While 2020 was a raging dumpster fire for most of the world, software and digitalisation actually benefited somewhat from the rapid switch to virtual work. I watched as many software developers kickstarted their careers and took up new development skills. Adding new languages and skills to your stack will not only make you a better frontend developer but it'll also make you more desirable to future employers.
So you've been warned, not many devs are satisfied with Angular — consider this before you move into the space. If you are going to be working with a framework day in and day out it'll be a whole lot better if you actually enjoy the process. I'll say one good thing about Angular though, the framework is maintained by a team at Google. That means they can implement updates faster, and with such a big name backing it, you can be sure it'll be around for a while.
If you are considering adding Vue.js to your stack, I suggest you match it with another popular framework since its syntax features will help make an easier transition. Some positives about Vue.js: it has the bonus of being a very lightweight framework in terms of size and it tends to have faster updates in the browser.
4. Svelte (Honorary Mention)
The catch, well Svelte is only two years old which means there aren't that many developers using the framework. So fewer job opportunities at this point in time. But since we expect it to grow — keep an eye on it in the coming years.
The best way to learn anything is to get dive in and just start using it wherever you can. Alongside that, I suggest you run through some courses to guide you in your learning journey. There's a bunch of courses out there, so find something that suits you! If you don't know where to start I'll run through some of my favourite ones below, some are paid some are free. If you're new to software development stick with the free ones but if you already have a job — check out the paid ones, most likely your company will shoulder the costs!
Brian Holt's course is a great one stop shop for React beginners. He has a great React course which he keeps up to date and relevant — it's through the Frontend Masters platform. Brian is a developer experience manager at Stripe, so heaps of experience. Basically in his course, you follow him along as he builds an application step by step. He also guides you through the build process and all the React features so you'll leave with a great foundation.
Likewise for Angular, Lukas Ruebbelke provides a great course to keep you sharp in your Angular skills. Lukas is a Principal Engineer at Venmo and a published author.
For those wanting to learn Vue.js, Sarah Drasner leads the VueJs course on Frontend Masters. The course introduces the fundamentals and provides some great comparisons with Angular and React, so if you are coming from that background you'll be up to speed in no time!
Full disclosure, I haven't taken Sarah Drasner’s and Lukas Ruebbelke’s course in their respective technologies, but having taken multiple React courses from Brian Holt and plenty of other frontend courses on Frontend Masters, I have strong confidence that they are great courses for someone looking to expand their skill set in one of these frontend frameworks. They are also widely recommended by the community!

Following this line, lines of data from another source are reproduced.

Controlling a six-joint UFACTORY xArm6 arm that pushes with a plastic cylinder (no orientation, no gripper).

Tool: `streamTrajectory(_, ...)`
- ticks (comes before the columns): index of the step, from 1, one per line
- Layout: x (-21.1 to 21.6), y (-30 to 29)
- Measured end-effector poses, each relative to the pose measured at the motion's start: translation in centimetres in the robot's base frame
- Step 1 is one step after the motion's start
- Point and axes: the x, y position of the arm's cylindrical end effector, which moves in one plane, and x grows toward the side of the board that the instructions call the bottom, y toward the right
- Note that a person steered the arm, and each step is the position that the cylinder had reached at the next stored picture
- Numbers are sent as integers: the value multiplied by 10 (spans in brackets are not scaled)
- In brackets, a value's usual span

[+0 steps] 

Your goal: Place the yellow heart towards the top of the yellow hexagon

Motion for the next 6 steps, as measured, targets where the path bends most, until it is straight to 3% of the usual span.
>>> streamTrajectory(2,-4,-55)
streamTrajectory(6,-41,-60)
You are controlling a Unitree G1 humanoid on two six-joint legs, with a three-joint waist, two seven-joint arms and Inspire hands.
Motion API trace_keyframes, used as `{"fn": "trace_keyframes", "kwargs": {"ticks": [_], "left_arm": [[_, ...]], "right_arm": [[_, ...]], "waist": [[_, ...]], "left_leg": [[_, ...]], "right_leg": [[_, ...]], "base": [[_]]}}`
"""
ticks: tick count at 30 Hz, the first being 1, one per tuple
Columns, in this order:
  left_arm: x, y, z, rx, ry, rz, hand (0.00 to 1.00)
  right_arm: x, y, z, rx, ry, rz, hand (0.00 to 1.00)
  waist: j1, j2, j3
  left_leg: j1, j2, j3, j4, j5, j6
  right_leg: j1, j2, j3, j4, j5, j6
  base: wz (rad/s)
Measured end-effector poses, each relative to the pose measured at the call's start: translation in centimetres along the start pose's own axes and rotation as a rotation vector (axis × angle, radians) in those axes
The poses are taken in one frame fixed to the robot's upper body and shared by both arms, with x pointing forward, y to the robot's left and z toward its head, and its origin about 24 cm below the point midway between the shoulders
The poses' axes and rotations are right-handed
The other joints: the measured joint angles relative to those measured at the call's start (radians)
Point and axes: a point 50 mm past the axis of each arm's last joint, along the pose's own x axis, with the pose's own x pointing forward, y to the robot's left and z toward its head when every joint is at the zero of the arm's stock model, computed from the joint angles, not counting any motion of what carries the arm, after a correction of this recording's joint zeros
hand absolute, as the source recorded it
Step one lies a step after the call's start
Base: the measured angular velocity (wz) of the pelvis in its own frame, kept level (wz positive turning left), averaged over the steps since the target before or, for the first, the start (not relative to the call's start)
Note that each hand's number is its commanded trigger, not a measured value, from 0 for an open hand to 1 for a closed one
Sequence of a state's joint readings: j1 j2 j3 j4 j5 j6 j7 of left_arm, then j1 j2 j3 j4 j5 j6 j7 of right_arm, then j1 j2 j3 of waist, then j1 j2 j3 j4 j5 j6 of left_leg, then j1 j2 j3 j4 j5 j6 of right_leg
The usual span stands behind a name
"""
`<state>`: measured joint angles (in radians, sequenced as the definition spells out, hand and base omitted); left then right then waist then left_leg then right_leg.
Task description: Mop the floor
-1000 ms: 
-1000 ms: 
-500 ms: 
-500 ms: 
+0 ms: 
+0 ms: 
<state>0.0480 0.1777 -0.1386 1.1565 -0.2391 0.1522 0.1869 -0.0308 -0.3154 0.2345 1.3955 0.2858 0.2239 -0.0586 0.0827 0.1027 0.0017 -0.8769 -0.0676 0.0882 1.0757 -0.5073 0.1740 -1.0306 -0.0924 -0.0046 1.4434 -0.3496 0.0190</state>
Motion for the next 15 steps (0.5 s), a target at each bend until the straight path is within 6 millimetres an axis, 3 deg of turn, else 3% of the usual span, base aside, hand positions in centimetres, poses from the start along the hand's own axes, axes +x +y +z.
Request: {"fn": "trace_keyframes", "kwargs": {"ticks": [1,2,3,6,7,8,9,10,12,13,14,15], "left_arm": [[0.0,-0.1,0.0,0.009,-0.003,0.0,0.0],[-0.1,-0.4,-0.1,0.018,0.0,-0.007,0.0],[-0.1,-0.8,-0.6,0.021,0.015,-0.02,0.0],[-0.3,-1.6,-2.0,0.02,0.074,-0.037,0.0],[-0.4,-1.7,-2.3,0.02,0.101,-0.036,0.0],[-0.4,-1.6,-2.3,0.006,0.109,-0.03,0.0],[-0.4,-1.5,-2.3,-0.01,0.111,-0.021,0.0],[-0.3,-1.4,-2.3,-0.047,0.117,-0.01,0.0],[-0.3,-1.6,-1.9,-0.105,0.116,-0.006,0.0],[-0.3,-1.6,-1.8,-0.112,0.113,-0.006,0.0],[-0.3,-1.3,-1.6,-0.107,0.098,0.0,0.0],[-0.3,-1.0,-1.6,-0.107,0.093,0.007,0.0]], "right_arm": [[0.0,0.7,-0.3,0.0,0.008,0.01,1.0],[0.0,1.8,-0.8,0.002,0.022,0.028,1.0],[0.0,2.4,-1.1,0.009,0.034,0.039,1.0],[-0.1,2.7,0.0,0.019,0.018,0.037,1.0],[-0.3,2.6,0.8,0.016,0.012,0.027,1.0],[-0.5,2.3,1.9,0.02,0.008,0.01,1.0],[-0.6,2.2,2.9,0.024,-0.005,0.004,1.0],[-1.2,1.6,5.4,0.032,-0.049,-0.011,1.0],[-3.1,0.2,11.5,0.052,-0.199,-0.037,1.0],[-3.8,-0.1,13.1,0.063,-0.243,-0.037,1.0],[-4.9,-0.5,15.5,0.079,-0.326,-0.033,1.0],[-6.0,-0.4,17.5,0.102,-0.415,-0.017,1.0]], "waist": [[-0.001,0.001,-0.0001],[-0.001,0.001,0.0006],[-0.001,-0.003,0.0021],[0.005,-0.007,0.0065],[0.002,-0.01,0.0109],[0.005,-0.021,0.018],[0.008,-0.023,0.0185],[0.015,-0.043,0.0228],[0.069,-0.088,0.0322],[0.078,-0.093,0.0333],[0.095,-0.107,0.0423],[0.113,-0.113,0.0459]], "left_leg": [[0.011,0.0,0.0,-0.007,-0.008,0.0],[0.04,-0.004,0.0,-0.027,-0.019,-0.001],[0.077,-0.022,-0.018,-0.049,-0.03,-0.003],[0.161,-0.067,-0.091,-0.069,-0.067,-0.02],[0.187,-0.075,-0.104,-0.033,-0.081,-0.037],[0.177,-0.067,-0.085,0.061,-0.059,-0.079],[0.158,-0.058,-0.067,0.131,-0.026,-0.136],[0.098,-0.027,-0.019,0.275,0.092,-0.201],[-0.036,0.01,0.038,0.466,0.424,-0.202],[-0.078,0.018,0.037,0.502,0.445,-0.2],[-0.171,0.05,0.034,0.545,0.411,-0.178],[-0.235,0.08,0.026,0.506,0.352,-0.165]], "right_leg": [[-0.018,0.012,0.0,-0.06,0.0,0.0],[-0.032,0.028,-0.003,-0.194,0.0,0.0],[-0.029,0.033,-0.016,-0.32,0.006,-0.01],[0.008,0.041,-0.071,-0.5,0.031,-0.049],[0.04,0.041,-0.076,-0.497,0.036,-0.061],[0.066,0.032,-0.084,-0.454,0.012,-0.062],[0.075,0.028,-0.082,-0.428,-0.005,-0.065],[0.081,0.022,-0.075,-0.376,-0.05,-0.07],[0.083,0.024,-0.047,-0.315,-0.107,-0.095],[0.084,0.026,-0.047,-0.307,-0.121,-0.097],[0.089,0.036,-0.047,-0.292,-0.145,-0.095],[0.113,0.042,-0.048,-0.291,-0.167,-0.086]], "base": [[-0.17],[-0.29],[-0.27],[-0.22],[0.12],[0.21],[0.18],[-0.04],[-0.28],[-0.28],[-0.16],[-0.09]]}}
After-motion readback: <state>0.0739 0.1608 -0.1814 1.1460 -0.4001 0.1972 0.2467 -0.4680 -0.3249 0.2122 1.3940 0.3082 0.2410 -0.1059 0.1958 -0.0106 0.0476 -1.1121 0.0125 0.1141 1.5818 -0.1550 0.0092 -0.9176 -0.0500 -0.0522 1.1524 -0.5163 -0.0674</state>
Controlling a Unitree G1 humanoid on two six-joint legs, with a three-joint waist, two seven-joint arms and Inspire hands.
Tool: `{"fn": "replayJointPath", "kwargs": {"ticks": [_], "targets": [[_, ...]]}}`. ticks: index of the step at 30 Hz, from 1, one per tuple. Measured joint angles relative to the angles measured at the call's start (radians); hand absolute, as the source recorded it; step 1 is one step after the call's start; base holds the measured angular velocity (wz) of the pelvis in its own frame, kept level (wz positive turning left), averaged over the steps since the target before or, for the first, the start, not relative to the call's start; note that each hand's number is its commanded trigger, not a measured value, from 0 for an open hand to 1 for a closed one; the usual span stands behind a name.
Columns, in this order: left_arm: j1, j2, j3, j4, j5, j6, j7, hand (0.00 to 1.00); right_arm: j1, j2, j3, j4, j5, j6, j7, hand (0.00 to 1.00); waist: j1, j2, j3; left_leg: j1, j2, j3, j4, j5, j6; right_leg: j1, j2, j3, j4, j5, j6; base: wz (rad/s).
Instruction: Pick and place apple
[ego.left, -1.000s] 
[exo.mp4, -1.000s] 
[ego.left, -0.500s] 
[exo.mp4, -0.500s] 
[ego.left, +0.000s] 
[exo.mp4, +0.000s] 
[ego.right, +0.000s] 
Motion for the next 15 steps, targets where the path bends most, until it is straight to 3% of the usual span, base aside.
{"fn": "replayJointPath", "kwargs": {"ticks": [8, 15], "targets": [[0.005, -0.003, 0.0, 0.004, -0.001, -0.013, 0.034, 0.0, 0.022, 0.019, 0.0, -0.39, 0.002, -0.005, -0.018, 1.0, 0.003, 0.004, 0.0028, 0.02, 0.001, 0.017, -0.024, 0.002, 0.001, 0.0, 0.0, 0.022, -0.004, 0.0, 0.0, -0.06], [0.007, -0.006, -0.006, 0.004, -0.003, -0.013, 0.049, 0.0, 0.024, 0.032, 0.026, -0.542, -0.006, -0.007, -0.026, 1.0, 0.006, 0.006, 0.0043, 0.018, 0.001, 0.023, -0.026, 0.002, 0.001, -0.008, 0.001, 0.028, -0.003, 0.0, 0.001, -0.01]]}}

A good project to try on your own is a Tic-Tac-Toe style game that allows you to take turns against another player and perhaps keep track of scores over time. Don’t be afraid to experiment here and try different things. Here are a few different free resources to try so you can kickstart your learning journey.
Create React App for starting a react project from scratch
Best Libraries to Pair your Frontend Knowledge with
The beauty of software development and the internet is that many problems have been solved before, and improved over many iterations. Don’t reinvent the wheel! There are plenty of great libraries out there — use them for your project!
Provides a consistent means of communicating with different API services. Axios works great because it can be used on a frontend code base and backend codebase, making it a “kill two birds with one stone” library. Finally, Axios doesn’t rely on specific browser functionality, as the popular fetch function does, so it is a more reliable function to use.
Which User Interface should you use?
No website can be a website without some sort of user interface. Yes, building a User Interface from scratch is a pain in the ass, it's time-consuming, tedious and doesn't really provide a great return. I suggest you save some hassle and pick a UI to match your chosen frontend framework(s). Here are some of the popular ones:
MaterialUI — a personal favourite, I’ve used it on many different projects and it is a very well thought out and highly supported library. I highly recommend this to someone looking to build a new project without the overhead of designing custom UI components.
AntDesign — a good alternative to MaterialUI, not as popular but still a clean-looking and well-supported UI library.